YOUR TASK:
Scan the listing beneath this sentence. Report each line with the word "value".

MATERIAL FOR THE TASK:
--- START ---

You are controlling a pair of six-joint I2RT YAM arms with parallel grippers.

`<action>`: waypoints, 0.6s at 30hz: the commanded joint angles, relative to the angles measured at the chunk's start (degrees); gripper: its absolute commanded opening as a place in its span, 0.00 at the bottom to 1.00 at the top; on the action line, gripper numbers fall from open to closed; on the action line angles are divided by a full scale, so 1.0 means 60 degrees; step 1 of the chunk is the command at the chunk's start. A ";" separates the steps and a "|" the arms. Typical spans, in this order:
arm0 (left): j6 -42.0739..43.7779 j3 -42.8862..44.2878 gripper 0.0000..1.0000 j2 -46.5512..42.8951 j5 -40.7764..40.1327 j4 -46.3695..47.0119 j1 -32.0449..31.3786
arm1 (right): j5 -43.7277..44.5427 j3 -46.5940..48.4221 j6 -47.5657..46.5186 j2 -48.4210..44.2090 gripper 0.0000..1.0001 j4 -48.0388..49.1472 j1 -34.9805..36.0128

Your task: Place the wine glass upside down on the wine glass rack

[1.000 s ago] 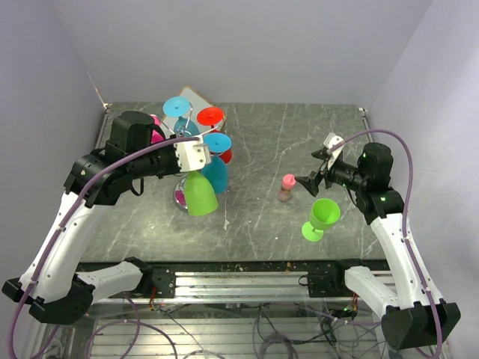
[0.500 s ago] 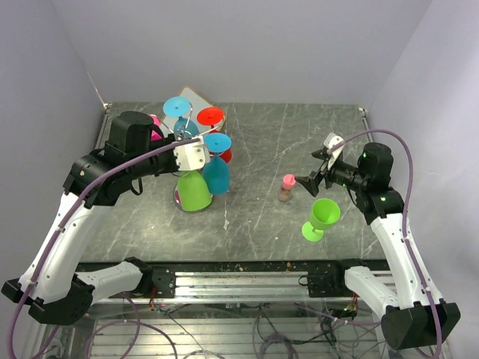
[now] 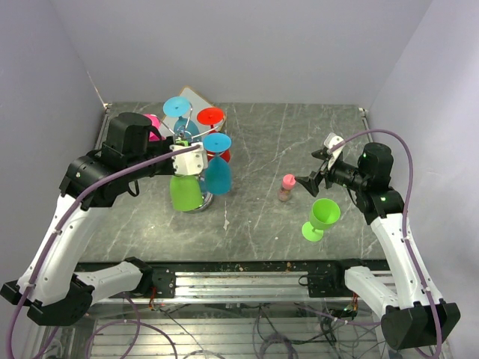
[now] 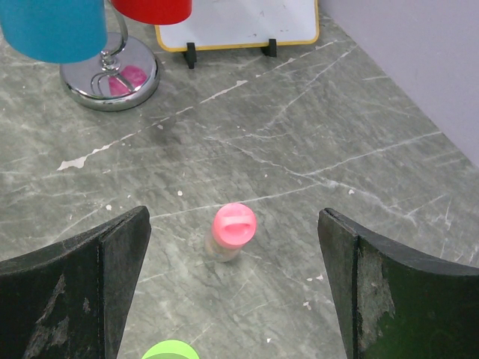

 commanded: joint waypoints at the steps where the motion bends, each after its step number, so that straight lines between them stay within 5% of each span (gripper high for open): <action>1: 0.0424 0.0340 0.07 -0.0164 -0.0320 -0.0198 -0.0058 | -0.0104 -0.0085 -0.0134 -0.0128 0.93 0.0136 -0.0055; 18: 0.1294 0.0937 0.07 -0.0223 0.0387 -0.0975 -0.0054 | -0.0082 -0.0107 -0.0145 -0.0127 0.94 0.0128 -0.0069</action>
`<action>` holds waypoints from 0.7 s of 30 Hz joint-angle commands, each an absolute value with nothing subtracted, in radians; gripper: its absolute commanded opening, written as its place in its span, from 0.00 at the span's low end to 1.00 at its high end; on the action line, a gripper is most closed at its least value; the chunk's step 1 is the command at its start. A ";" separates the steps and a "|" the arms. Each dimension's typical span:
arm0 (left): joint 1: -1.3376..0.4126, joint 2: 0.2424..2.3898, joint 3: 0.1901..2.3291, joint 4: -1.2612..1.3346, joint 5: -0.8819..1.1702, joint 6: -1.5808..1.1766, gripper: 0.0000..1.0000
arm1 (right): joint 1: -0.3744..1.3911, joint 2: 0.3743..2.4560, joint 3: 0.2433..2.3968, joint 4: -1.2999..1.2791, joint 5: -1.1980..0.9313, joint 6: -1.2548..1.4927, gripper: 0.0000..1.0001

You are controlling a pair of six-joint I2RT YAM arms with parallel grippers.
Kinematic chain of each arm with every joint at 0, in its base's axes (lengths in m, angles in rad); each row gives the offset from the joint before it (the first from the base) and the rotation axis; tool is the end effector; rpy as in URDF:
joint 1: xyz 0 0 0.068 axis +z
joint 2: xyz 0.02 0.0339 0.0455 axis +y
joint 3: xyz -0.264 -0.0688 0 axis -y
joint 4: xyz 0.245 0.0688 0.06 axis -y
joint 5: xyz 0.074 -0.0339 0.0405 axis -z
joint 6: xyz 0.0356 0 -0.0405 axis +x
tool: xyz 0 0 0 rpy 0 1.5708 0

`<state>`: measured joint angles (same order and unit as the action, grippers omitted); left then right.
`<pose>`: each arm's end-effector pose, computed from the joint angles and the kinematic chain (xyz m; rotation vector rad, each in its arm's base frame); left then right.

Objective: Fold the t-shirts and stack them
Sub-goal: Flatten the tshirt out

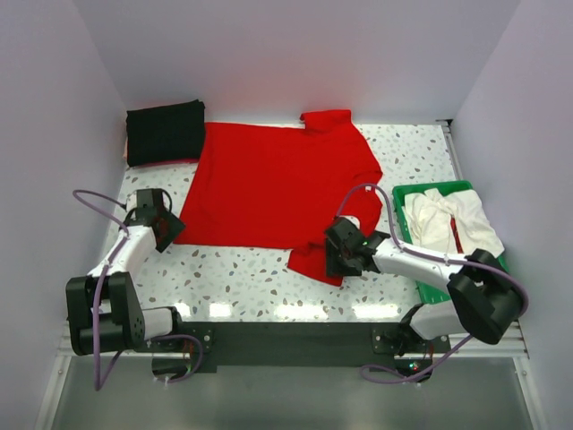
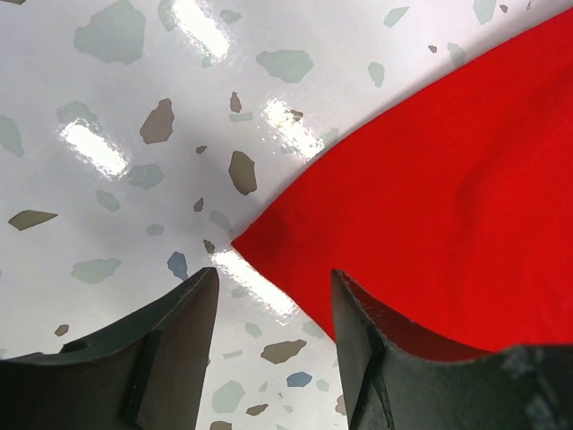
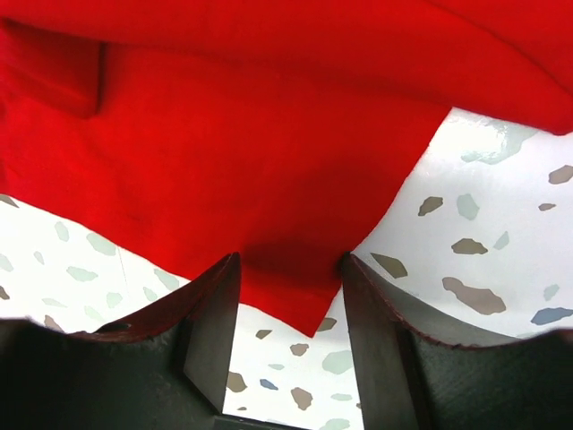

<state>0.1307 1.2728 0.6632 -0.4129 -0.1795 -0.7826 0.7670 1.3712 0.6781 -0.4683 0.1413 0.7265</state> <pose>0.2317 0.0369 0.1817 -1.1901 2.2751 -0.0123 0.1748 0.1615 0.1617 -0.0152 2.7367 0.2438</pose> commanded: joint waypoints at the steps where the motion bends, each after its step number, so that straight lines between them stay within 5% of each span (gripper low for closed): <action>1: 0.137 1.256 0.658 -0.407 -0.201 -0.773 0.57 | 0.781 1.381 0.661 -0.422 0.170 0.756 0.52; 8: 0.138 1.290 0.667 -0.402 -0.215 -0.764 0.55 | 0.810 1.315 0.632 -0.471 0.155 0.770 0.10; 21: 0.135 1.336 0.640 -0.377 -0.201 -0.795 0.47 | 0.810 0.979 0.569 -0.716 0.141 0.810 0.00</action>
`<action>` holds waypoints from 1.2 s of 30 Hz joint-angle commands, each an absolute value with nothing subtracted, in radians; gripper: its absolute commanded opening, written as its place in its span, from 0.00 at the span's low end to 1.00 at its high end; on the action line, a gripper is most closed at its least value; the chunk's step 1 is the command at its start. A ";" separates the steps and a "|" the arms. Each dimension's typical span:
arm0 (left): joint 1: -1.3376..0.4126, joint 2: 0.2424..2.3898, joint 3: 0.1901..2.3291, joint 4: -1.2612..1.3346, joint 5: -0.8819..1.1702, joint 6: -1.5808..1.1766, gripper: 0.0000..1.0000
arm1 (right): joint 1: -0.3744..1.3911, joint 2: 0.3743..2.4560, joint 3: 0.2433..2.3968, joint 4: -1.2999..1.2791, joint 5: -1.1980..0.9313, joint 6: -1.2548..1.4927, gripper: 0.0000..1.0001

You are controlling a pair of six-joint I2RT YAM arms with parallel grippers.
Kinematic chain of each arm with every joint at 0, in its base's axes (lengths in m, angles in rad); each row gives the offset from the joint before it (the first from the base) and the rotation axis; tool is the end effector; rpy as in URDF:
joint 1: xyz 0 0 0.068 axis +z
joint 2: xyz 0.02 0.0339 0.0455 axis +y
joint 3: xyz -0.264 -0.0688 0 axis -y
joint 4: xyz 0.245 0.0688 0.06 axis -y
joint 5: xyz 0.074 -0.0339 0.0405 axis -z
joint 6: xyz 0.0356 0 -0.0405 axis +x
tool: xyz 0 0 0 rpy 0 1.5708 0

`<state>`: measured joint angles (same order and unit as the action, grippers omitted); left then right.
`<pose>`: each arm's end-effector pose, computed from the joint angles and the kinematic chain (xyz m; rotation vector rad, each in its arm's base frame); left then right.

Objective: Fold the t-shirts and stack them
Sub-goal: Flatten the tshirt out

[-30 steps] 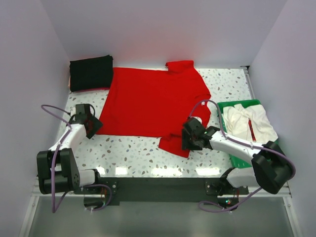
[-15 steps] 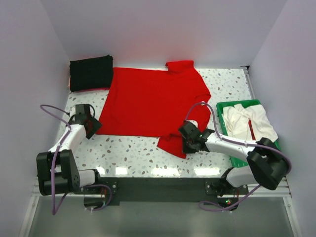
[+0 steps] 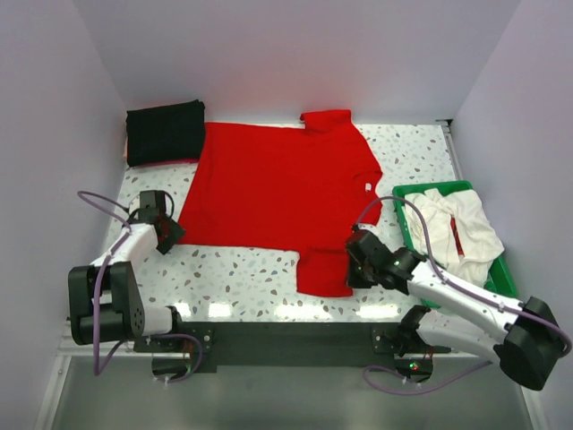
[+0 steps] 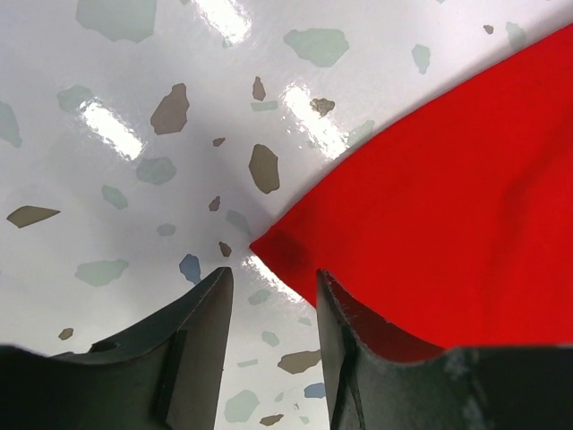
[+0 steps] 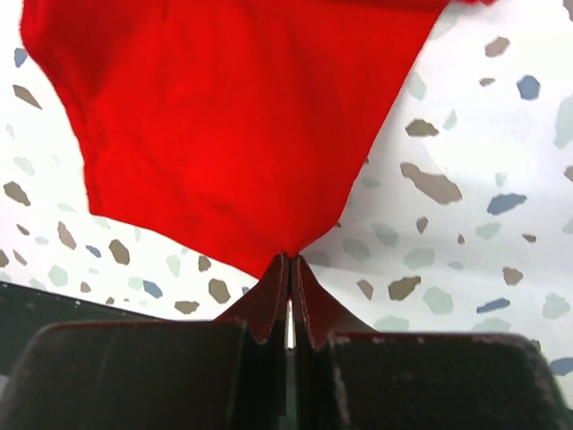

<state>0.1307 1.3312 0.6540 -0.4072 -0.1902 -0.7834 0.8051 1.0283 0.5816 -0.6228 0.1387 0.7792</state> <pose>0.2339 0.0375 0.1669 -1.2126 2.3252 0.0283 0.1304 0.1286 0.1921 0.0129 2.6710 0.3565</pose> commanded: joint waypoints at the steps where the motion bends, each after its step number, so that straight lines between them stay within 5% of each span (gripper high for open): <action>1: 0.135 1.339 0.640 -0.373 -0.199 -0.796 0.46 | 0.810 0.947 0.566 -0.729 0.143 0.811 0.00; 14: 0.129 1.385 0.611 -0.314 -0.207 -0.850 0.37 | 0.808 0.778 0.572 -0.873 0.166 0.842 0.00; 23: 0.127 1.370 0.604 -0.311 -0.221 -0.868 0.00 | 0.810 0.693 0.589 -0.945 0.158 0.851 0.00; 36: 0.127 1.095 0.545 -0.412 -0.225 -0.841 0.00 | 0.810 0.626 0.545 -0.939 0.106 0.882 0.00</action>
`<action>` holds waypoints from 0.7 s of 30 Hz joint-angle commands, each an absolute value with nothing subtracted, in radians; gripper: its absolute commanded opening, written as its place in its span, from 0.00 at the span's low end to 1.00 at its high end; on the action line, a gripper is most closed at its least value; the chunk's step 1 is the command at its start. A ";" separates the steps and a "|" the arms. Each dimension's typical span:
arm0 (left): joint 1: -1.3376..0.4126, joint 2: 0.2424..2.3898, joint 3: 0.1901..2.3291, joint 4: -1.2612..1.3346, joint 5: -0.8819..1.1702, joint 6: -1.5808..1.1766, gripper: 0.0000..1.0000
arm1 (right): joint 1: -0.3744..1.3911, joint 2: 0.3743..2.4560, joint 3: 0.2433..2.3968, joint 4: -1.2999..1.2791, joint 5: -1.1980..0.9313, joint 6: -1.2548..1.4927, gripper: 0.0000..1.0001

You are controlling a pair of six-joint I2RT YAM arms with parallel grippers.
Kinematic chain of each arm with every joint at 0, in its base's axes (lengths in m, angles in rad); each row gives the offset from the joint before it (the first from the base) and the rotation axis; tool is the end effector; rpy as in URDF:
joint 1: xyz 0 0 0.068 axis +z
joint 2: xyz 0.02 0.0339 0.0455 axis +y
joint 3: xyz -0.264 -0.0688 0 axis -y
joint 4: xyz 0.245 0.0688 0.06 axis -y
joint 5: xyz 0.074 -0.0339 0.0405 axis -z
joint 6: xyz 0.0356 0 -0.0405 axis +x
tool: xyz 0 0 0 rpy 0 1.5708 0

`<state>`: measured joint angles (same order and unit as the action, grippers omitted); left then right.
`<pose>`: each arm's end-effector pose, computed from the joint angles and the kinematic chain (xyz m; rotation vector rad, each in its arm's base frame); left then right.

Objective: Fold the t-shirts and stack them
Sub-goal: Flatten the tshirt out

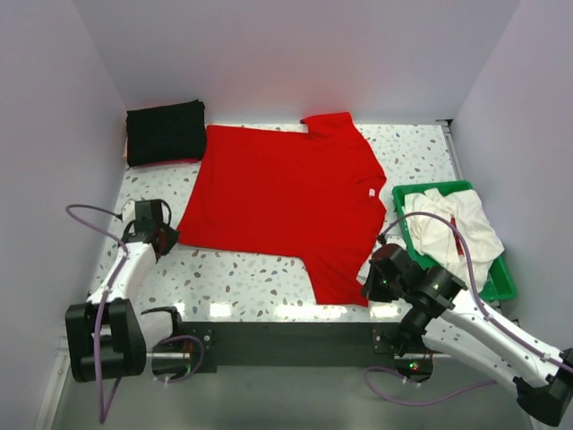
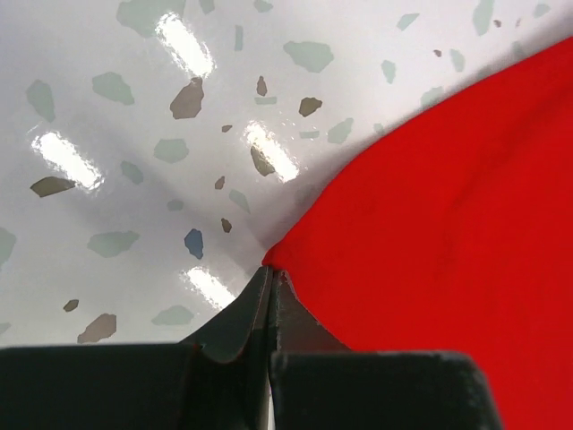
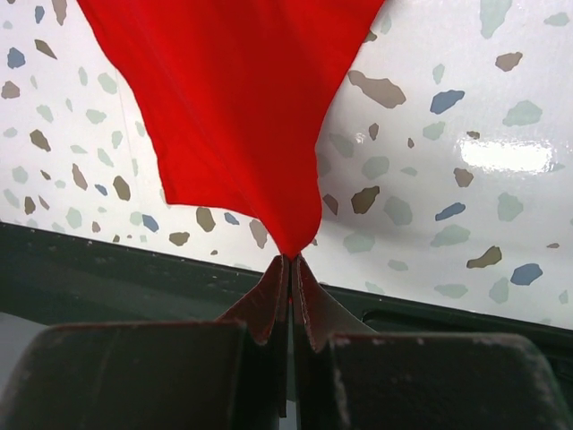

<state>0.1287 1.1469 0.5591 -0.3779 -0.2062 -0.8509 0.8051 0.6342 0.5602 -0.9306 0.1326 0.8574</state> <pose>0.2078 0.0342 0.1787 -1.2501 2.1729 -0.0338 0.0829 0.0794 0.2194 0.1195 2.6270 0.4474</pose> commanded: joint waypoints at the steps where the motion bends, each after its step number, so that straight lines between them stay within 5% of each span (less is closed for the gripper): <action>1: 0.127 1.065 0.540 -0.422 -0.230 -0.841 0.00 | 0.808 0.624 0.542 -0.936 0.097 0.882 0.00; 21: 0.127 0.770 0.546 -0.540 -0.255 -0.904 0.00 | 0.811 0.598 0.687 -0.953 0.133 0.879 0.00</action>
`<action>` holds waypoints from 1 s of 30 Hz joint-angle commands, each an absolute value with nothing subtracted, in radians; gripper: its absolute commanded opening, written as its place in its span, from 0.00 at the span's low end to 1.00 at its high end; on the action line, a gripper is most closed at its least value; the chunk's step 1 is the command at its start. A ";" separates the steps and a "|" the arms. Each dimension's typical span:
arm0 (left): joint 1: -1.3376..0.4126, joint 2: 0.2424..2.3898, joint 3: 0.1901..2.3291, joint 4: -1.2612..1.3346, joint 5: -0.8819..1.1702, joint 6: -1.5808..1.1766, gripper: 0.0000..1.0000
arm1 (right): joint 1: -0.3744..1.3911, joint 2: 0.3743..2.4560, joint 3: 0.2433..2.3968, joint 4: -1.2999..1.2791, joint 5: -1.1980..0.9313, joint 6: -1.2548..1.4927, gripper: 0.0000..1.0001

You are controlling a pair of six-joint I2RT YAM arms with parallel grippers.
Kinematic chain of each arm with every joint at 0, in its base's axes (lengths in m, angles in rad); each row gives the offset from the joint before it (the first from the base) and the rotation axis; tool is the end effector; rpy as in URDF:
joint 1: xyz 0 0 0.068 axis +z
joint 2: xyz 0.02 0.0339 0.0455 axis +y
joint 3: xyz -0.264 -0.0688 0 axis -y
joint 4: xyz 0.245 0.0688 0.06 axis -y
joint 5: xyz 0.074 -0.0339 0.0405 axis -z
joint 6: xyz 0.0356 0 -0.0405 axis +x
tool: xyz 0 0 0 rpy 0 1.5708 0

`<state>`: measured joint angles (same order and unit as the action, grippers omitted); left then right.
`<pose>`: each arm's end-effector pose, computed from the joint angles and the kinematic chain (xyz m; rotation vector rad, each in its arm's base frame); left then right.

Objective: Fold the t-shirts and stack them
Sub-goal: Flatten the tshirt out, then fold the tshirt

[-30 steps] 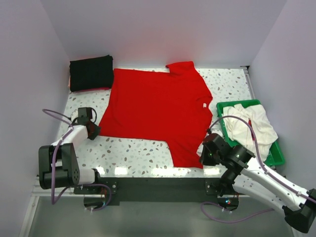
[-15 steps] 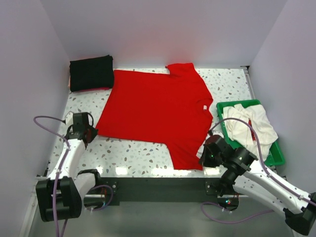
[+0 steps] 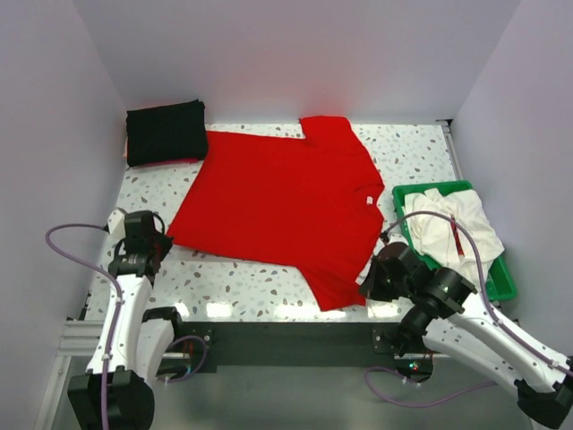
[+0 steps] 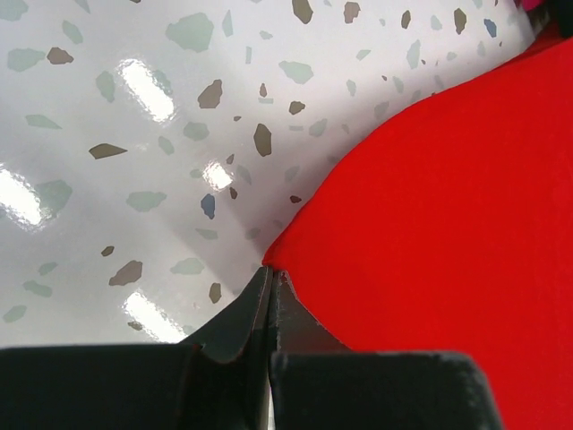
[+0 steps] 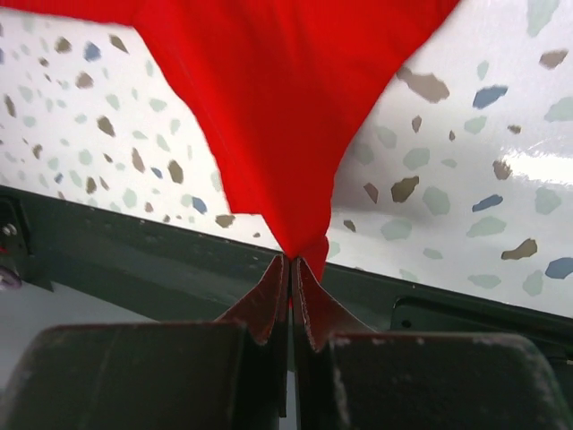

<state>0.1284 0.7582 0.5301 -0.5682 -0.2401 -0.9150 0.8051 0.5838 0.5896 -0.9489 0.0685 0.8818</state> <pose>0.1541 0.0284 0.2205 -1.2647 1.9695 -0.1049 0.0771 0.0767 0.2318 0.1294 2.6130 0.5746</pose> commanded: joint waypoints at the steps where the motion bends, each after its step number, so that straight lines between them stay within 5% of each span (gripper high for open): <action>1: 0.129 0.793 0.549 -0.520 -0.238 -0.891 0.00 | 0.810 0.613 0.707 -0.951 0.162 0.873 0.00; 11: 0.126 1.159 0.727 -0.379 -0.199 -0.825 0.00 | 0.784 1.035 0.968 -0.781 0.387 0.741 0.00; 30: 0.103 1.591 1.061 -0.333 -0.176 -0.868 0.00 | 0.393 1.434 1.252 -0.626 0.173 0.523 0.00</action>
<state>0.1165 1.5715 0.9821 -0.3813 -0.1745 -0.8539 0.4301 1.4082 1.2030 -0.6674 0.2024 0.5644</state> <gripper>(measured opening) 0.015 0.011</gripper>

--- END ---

COMPLETED EXERCISE:
`<action>` holds waypoints from 0.7 s of 30 Hz joint-angle commands, each an absolute value with nothing subtracted, in radians; gripper: its absolute commanded opening, written as its place in its span, from 0.00 at the span's low end to 1.00 at its high end; on the action line, a gripper is most closed at its least value; the chunk's step 1 is the command at its start. A ";" separates the steps and a "|" the arms. Each dimension's typical span:
`<action>` holds waypoints from 1.2 s of 30 Hz joint-angle commands, each an absolute value with nothing subtracted, in radians; gripper: its absolute commanded opening, written as its place in its span, from 0.00 at the span's low end to 1.00 at its high end; on the action line, a gripper is most closed at its least value; the chunk's step 1 is the command at its start. A ";" separates the steps and a "|" the arms. Each dimension's typical span:
`<action>` holds waypoints from 0.7 s of 30 Hz joint-angle commands, each an absolute value with nothing subtracted, in radians; gripper: its absolute commanded opening, written as its place in its span, from 0.00 at the span's low end to 1.00 at its high end; on the action line, a gripper is most closed at its least value; the chunk's step 1 is the command at its start. A ";" separates the steps and a "|" the arms. Each dimension's typical span:
`<action>` holds waypoints from 1 s of 30 Hz joint-angle commands, each an absolute value with nothing subtracted, in radians; gripper: its absolute commanded opening, written as its place in its span, from 0.00 at the span's low end to 1.00 at its high end; on the action line, a gripper is most closed at its least value; the chunk's step 1 is the command at its start. A ";" separates the steps and a "|" the arms. Each dimension's typical span:

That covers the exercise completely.